• Problem description:
Line by line, please look for the word "floor" in the following records, then copy each line you find it in.

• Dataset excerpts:

┄┄┄┄┄┄┄┄┄┄┄┄┄┄┄┄┄┄┄┄

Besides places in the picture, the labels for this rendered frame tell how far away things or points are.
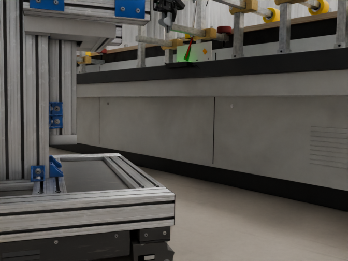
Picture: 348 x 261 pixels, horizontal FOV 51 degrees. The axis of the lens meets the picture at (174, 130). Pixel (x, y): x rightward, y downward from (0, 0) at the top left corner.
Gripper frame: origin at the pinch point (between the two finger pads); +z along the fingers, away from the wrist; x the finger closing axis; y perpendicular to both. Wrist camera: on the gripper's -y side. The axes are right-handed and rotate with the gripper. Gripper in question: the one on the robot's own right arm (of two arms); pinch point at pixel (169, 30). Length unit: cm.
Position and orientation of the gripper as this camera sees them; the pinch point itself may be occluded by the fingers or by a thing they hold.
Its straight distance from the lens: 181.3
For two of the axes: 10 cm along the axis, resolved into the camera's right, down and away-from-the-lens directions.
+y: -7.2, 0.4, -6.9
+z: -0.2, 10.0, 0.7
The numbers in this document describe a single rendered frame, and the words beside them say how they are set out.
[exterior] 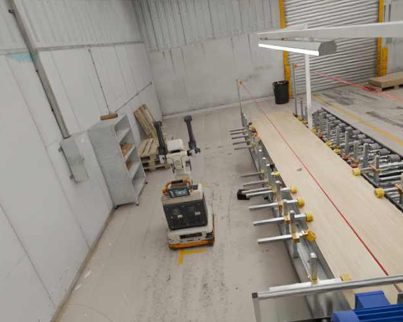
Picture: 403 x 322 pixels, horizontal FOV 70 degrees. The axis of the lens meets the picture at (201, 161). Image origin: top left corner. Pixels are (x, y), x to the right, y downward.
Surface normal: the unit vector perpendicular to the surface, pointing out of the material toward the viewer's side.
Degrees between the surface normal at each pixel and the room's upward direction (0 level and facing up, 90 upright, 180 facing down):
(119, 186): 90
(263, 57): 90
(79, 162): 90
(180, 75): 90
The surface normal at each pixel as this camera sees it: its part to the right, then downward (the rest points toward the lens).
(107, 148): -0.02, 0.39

┄┄┄┄┄┄┄┄┄┄┄┄┄┄┄┄┄┄┄┄

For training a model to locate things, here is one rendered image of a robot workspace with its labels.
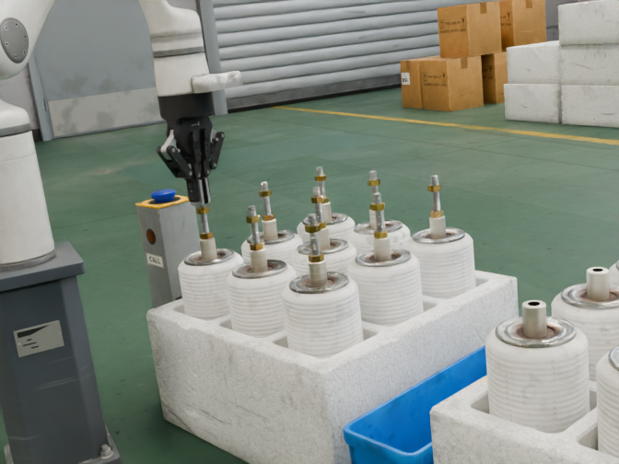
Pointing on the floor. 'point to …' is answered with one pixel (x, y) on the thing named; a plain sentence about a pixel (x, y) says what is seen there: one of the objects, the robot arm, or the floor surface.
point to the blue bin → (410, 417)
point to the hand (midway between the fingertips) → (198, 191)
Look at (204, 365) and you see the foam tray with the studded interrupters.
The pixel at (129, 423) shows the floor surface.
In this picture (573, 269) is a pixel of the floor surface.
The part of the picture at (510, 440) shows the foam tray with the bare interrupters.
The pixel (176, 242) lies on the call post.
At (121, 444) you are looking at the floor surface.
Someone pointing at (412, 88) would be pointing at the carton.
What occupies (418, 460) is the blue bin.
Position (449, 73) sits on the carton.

┄┄┄┄┄┄┄┄┄┄┄┄┄┄┄┄┄┄┄┄

• Written solution:
Pointing on the floor. 'point to …' is answered with one pixel (x, y) on the thing named; a plain sentence about a pixel (x, y) says what is seen there: one of the objects, the robot arm, or the floor surface.
The pixel at (129, 423) shows the floor surface.
In this picture (573, 269) is a pixel of the floor surface.
At (121, 444) you are looking at the floor surface.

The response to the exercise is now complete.